• What to produce
Scan the data below for the string "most". Show every line where it turns up.

• Provided records
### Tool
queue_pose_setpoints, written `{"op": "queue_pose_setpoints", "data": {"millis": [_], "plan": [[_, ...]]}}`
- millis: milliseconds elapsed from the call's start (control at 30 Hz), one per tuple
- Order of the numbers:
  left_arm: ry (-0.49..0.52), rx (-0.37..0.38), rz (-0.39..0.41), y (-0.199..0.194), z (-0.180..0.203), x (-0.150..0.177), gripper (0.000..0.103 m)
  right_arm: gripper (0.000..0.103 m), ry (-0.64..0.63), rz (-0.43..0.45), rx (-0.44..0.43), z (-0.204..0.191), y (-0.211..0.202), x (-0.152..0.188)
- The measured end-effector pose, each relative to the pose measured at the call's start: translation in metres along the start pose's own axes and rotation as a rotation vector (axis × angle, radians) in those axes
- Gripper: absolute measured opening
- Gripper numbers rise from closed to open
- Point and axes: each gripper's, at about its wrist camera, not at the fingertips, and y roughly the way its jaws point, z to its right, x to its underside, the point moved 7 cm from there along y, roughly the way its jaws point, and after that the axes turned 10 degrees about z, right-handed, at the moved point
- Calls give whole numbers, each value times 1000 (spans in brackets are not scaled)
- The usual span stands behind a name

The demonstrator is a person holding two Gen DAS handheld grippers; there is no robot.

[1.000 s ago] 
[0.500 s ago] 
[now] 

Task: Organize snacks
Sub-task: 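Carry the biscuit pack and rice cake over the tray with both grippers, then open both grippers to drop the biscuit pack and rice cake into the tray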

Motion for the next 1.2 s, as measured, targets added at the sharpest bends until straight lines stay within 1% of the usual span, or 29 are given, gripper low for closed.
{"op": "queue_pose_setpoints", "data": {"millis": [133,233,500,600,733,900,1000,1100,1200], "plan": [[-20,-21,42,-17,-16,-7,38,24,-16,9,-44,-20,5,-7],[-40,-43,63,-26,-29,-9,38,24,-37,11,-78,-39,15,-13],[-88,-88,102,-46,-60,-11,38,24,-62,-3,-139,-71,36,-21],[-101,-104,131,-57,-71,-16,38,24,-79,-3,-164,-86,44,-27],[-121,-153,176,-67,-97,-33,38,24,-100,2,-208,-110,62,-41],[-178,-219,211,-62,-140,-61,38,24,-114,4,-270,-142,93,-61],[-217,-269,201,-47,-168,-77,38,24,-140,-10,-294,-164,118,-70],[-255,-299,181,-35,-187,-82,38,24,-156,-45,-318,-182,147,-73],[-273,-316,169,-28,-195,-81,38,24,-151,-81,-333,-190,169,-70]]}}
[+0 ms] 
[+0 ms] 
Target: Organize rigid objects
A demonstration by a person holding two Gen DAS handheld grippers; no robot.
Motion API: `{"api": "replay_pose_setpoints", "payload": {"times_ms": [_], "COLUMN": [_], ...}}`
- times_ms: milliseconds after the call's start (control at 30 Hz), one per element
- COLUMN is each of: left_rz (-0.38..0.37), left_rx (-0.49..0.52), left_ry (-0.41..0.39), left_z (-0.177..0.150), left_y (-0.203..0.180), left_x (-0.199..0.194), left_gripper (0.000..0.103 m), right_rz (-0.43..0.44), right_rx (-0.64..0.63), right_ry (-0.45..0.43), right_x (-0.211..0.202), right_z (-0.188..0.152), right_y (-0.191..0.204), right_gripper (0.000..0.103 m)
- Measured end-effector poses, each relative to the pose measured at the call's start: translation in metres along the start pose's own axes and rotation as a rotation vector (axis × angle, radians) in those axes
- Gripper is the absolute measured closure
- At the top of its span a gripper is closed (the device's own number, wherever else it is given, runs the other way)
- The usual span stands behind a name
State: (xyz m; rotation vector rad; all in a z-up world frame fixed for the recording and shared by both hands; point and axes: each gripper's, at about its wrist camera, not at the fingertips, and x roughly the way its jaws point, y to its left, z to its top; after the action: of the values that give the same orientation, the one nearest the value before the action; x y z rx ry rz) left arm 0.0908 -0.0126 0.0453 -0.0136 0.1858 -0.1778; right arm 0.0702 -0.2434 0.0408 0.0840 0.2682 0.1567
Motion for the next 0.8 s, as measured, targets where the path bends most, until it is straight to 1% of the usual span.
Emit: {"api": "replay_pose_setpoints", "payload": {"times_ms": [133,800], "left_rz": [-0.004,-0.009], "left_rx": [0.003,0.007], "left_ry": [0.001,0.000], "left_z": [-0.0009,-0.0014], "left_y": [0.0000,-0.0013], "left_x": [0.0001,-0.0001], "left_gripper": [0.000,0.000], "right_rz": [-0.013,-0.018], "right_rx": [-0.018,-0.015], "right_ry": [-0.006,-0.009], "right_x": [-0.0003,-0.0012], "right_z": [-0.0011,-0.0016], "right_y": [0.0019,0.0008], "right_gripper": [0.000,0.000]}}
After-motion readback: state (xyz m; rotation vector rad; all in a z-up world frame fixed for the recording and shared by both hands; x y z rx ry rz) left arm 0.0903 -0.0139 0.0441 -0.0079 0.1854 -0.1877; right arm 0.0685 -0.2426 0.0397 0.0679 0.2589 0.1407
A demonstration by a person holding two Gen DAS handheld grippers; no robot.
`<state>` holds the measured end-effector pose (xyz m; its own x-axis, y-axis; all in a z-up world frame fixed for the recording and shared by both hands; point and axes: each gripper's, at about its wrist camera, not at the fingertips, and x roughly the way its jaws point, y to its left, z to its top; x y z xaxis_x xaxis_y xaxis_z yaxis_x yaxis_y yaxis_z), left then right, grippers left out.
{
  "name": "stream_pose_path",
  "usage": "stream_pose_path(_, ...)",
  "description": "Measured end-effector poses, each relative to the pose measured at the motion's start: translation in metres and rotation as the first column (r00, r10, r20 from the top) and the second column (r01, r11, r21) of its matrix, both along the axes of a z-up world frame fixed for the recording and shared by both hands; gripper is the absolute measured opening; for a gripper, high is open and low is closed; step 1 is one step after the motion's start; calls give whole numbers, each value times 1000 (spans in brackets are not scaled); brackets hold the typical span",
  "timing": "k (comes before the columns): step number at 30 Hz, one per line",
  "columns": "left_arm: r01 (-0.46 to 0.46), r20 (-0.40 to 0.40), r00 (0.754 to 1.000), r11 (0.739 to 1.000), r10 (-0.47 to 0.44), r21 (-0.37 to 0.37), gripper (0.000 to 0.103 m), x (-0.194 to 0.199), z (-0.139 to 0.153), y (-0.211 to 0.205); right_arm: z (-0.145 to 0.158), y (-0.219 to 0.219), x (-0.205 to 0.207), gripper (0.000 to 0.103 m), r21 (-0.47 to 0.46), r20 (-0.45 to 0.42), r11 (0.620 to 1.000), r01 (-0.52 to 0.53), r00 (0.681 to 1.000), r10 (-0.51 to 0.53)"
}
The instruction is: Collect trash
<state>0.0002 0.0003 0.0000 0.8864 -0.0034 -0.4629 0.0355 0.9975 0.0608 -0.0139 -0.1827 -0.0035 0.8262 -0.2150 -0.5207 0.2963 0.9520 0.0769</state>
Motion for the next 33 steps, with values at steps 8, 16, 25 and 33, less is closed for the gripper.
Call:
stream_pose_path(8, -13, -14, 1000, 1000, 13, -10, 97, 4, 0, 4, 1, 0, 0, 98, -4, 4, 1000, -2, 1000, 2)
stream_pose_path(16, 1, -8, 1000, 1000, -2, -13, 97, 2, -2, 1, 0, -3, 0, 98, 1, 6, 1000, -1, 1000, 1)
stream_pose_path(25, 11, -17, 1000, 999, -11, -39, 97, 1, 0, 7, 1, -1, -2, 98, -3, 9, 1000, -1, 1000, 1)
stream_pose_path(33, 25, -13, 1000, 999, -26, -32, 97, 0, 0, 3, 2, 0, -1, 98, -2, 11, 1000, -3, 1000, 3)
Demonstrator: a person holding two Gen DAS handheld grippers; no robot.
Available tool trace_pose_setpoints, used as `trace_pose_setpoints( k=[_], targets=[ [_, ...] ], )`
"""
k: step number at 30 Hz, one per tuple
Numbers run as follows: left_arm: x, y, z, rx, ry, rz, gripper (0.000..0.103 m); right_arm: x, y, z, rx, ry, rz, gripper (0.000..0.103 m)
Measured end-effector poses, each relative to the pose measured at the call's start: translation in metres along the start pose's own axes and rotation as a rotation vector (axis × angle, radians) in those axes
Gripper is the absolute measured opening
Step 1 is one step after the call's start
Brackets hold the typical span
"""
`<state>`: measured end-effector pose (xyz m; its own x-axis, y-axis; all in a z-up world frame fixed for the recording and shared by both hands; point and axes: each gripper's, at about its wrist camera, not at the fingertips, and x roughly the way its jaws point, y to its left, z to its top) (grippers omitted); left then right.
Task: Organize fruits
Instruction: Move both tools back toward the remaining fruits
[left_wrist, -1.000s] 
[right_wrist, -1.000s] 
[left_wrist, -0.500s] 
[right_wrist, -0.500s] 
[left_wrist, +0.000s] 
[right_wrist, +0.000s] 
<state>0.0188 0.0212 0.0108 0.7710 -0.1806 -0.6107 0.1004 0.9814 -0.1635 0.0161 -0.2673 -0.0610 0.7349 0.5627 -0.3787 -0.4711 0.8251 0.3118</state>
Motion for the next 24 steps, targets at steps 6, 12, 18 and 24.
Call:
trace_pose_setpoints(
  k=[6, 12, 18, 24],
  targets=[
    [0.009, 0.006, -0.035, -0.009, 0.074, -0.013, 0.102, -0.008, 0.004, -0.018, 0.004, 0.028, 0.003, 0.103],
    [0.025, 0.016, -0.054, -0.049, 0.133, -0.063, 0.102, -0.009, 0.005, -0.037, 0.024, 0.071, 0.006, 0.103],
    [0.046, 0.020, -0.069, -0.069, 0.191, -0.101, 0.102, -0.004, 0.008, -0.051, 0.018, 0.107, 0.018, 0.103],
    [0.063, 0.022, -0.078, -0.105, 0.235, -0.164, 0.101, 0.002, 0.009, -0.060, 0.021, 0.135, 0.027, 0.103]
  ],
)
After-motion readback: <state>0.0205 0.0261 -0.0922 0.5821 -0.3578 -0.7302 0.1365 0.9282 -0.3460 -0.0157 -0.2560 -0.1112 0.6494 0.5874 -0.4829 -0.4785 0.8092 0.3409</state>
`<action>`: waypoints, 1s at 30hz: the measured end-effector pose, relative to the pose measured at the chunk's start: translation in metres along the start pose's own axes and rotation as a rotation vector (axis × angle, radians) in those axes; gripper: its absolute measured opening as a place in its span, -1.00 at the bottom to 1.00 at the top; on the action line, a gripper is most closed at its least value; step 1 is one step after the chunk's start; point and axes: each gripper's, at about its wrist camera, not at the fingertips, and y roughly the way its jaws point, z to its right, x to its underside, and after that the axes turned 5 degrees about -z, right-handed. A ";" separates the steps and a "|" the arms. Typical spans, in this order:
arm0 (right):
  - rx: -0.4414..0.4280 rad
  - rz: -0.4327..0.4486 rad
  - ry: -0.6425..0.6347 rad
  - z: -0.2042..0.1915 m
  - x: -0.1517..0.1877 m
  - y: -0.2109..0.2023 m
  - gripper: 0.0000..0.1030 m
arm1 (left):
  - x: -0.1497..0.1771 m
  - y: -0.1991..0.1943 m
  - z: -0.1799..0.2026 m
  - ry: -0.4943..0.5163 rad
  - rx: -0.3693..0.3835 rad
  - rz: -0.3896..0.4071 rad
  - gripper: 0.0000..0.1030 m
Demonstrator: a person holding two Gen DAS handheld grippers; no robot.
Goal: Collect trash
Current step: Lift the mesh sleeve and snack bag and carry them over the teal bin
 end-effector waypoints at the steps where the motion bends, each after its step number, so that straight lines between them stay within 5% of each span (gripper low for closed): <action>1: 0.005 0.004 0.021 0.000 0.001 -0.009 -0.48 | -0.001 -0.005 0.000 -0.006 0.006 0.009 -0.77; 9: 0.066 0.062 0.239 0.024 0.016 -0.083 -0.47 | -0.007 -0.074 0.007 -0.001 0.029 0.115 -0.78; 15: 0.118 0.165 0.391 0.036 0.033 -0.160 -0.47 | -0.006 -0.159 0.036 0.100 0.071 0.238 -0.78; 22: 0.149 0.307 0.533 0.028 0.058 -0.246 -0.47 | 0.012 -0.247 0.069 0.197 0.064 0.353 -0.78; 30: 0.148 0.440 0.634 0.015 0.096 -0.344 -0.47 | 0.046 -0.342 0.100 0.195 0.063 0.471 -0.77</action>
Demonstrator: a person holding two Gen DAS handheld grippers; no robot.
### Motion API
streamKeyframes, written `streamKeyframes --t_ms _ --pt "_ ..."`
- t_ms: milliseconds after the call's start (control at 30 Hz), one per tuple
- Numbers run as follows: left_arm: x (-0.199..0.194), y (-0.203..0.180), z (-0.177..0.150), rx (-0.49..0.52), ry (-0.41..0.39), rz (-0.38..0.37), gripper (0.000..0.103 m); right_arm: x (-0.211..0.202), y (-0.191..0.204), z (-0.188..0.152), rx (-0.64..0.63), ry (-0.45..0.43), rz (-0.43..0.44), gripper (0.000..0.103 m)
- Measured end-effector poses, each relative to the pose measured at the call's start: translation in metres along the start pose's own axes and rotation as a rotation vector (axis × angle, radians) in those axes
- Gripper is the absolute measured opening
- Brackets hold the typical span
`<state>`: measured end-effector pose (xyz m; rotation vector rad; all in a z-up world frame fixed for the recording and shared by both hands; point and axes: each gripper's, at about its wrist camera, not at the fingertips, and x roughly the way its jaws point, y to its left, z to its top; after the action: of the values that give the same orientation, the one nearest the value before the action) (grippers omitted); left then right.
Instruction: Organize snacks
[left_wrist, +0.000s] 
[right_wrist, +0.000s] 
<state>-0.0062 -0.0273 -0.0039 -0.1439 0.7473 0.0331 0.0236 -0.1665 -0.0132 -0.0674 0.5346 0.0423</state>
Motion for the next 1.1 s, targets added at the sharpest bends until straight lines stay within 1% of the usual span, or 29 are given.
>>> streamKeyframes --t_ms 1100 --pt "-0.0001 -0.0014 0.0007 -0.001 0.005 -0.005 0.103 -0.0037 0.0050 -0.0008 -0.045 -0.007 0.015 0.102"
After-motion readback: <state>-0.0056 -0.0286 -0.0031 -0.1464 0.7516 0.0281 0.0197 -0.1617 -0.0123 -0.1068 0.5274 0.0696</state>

• Exercise output
Motion for the next 0.8 s, as measured, targets where the path bends most, until it is straight to 1% of the usual span.
`<action>`: waypoints, 1s at 30hz: the measured end-effector pose, relative to the pose measured at the chunk's start: translation in metres along the start pose's own axes and rotation as a rotation vector (axis × angle, radians) in those axes; gripper: its absolute measured opening as a place in its span, -1.00 at the bottom to 1.00 at the top; on the action line, a gripper is most closed at its least value; step 1 is one step after the chunk's start; point and axes: each gripper's, at about its wrist camera, not at the fingertips, and y roughly the way its jaws point, z to its right, x to its underside, and after that the axes turned 5 degrees about -z, right-handed. A ";" separates the steps and a "|" the arms. Typical spans, in this order:

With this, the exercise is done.